I was thinking about how my favorite brands are marketed from the inside out.  There’s a philosophy at the core that becomes ultimately reflected through everything they do.  These brands view everything as marketing and everyone in the company as working in marketing (even if they work in the mailroom).  When consumers poke and prod, it all hangs together consistently.

If you visit Fruit Towers (the headquarters for innocent), which they invite you to do on every bottle, it feels exactly as you’d expect from them.  And everyone you meet seems like a voice of the brand.

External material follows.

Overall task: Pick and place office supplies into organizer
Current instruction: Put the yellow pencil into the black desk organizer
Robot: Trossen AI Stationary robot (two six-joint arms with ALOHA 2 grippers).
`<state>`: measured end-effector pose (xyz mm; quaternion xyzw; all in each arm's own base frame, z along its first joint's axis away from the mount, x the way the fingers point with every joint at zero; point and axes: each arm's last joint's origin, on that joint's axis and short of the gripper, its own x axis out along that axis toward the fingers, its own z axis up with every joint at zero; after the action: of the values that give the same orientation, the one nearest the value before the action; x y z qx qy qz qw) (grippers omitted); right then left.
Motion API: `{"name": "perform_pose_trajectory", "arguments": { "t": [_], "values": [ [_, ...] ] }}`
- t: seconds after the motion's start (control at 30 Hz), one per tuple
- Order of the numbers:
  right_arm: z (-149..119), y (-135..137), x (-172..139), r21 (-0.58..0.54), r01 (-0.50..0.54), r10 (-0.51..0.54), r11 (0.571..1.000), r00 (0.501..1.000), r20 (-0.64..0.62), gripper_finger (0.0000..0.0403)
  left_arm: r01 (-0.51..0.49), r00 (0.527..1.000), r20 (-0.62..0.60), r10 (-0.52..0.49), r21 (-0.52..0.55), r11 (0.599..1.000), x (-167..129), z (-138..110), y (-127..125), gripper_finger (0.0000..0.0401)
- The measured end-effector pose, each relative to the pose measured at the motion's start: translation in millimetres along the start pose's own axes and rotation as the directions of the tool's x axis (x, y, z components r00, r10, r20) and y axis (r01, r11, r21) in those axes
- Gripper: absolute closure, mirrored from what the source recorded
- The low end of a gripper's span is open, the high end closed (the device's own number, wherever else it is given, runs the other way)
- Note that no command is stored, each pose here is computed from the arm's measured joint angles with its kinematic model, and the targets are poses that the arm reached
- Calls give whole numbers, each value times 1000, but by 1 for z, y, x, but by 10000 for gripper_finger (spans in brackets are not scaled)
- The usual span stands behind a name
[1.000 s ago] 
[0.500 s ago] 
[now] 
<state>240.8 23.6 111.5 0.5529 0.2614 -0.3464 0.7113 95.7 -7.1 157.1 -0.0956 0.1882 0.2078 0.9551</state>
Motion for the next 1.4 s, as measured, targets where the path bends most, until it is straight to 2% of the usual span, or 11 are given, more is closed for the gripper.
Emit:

This is different from historic branding and marketing, where a brand persona is concocted for a 30-second spot, often by an ad agency.  Or a brand architecture is written to be shared with other marketers and marketing agencies only.

When I worked on Green Giant years ago, I stumbled across a thought piece that someone from Leo Burnett had written back in the 60′s on the mythology of the Green Giant.  It was fascinating, with lots of intriguing stuff about how the Green Giant was related to the old pagan gods, etc.

No wonder these ads were so meaningful to consumers in a world of 30 second spots.  And most American consumers over the age of 50 can finish the theme song, "up in the valley of the Green Giant…"

In today’s hyper-connected world, consumers choose how they interact with your brand, not the other way around.  And they’re more apt to look through or around the brand "persona" to the real deal.  And then share what they find with others in blogs or other social media.  We’re all in a fishbowl now, and we’re all held up to a different standard.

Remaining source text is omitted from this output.